Idiopathic pulmonary fibrosis (IPF) is a chronic, progressive interstitial lung disease of unknown cause characterized by scarring (fibrosis) of the lung tissue, leading to a gradual decline in lung function. The pathophysiology involves repeated alveolar epithelial injury followed by abnormal wound healing, which promotes fibroblast proliferation and excessive extracellular matrix deposition. This fibrosis disrupts the normal lung architecture, impairing gas exchange and resulting in symptoms like chronic dry cough, fatigue, and progressive shortness of breath.
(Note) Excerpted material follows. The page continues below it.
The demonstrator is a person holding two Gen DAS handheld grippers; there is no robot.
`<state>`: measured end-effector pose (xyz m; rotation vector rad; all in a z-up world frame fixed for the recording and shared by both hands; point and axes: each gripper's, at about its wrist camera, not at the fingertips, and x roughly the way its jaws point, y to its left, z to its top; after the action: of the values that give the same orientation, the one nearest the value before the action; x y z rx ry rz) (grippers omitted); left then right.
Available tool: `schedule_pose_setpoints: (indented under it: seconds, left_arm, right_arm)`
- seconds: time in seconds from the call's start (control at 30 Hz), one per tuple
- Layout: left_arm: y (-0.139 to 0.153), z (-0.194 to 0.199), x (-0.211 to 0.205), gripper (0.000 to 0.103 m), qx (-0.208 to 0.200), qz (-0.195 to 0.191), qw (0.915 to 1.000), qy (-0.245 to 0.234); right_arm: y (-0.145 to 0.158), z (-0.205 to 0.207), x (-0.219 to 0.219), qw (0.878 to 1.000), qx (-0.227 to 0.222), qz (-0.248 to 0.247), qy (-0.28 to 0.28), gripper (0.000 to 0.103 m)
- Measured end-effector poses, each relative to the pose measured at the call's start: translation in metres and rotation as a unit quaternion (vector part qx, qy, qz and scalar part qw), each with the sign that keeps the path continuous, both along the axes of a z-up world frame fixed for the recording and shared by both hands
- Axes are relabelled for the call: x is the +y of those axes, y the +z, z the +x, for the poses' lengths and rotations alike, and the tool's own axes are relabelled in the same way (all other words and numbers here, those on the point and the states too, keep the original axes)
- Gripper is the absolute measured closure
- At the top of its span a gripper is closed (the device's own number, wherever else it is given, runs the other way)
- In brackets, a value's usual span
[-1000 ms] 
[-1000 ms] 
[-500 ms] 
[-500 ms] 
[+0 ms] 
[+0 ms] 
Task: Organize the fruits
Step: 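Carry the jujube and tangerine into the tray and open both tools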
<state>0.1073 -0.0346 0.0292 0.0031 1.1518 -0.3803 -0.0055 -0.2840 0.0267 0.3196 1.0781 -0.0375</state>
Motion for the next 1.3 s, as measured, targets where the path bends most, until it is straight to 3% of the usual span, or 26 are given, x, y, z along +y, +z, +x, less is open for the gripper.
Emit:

IPF primarily affects older adults, with most diagnoses occurring in individuals over the age of 60 years. It is more common in men than women and has been associated with a history of smoking and certain occupational exposures, although no direct cause has been identified. Genetic predisposition and environmental factors may also contribute. In the U.S., IPF is considered a rare disease but still affects approximately 100,000 people, with an estimated 30,000 to 40,000 new cases diagnosed annually.
The disease trajectory of IPF is highly variable, but it is generally progressive and associated with a poor prognosis. Median survival from diagnosis is around 3 to 5 years. Some patients experience a slow, steady decline in lung function, while others may have episodes of acute exacerbation that can lead to rapid deterioration. Treatment options are limited, primarily involving antifibrotic agents like nintedanib and pirfenidone, which can slow disease progression but do not reverse fibrosis. Lung transplantation remains the only curative option for eligible patients. Early diagnosis and referral to specialized care are critical to optimizing outcomes and managing the complex course of this debilitating disease.